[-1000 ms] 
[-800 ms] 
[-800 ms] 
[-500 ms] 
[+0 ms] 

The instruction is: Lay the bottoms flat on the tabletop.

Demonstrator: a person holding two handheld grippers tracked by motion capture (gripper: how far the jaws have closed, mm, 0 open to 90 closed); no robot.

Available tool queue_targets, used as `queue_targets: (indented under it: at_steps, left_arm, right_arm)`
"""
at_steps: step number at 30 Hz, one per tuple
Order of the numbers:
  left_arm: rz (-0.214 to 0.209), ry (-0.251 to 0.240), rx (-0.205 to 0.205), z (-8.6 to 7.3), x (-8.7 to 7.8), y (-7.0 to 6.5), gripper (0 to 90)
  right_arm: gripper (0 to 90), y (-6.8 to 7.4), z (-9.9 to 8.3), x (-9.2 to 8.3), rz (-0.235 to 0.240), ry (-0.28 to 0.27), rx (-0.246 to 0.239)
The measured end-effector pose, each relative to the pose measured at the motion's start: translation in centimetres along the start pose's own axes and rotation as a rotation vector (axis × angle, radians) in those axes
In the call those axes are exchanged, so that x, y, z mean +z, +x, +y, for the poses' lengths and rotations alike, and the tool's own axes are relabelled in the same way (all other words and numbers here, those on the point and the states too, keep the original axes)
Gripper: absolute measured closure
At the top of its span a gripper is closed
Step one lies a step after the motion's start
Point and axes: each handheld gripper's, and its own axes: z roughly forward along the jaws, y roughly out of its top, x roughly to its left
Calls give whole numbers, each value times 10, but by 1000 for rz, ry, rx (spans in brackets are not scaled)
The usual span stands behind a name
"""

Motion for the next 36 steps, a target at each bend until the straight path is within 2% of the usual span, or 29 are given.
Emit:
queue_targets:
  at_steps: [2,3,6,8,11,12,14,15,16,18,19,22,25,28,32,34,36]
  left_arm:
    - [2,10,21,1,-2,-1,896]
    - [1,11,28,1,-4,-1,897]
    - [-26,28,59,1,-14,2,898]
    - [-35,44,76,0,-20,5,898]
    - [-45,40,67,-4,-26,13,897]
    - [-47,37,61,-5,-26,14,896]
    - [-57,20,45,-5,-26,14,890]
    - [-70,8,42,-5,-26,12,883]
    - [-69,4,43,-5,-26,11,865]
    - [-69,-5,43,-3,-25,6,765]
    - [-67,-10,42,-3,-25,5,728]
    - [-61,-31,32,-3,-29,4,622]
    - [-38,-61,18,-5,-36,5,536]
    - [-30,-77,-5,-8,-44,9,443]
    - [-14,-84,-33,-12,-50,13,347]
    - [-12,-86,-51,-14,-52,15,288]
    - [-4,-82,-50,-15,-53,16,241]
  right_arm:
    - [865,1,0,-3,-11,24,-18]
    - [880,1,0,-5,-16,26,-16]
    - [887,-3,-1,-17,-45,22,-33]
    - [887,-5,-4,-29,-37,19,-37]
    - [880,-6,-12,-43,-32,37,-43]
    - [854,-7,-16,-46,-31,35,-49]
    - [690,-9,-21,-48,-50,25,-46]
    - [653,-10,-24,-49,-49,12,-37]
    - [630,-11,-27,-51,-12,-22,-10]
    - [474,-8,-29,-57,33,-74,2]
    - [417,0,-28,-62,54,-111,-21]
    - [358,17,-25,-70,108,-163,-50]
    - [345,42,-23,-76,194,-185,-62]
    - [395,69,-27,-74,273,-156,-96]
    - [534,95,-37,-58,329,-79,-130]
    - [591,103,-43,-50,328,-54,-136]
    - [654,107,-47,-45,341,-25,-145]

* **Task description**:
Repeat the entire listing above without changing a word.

* **Output of the exercise**:
[-1000 ms] 
[-800 ms] 
[-800 ms] 
[-500 ms] 
[+0 ms] 

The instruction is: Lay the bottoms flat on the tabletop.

Demonstrator: a person holding two handheld grippers tracked by motion capture (gripper: how far the jaws have closed, mm, 0 open to 90 closed); no robot.

Available tool queue_targets, used as `queue_targets: (indented under it: at_steps, left_arm, right_arm)`
"""
at_steps: step number at 30 Hz, one per tuple
Order of the numbers:
  left_arm: rz (-0.214 to 0.209), ry (-0.251 to 0.240), rx (-0.205 to 0.205), z (-8.6 to 7.3), x (-8.7 to 7.8), y (-7.0 to 6.5), gripper (0 to 90)
  right_arm: gripper (0 to 90), y (-6.8 to 7.4), z (-9.9 to 8.3), x (-9.2 to 8.3), rz (-0.235 to 0.240), ry (-0.28 to 0.27), rx (-0.246 to 0.239)
The measured end-effector pose, each relative to the pose measured at the motion's start: translation in centimetres along the start pose's own axes and rotation as a rotation vector (axis × angle, radians) in those axes
In the call those axes are exchanged, so that x, y, z mean +z, +x, +y, for the poses' lengths and rotations alike, and the tool's own axes are relabelled in the same way (all other words and numbers here, those on the point and the states too, keep the original axes)
Gripper: absolute measured closure
At the top of its span a gripper is closed
Step one lies a step after the motion's start
Point and axes: each handheld gripper's, and its own axes: z roughly forward along the jaws, y roughly out of its top, x roughly to its left
Calls give whole numbers, each value times 10, but by 1000 for rz, ry, rx (spans in brackets are not scaled)
The usual span stands behind a name
"""

Motion for the next 36 steps, a target at each bend until the straight path is within 2% of the usual span, or 29 are given.
Emit:
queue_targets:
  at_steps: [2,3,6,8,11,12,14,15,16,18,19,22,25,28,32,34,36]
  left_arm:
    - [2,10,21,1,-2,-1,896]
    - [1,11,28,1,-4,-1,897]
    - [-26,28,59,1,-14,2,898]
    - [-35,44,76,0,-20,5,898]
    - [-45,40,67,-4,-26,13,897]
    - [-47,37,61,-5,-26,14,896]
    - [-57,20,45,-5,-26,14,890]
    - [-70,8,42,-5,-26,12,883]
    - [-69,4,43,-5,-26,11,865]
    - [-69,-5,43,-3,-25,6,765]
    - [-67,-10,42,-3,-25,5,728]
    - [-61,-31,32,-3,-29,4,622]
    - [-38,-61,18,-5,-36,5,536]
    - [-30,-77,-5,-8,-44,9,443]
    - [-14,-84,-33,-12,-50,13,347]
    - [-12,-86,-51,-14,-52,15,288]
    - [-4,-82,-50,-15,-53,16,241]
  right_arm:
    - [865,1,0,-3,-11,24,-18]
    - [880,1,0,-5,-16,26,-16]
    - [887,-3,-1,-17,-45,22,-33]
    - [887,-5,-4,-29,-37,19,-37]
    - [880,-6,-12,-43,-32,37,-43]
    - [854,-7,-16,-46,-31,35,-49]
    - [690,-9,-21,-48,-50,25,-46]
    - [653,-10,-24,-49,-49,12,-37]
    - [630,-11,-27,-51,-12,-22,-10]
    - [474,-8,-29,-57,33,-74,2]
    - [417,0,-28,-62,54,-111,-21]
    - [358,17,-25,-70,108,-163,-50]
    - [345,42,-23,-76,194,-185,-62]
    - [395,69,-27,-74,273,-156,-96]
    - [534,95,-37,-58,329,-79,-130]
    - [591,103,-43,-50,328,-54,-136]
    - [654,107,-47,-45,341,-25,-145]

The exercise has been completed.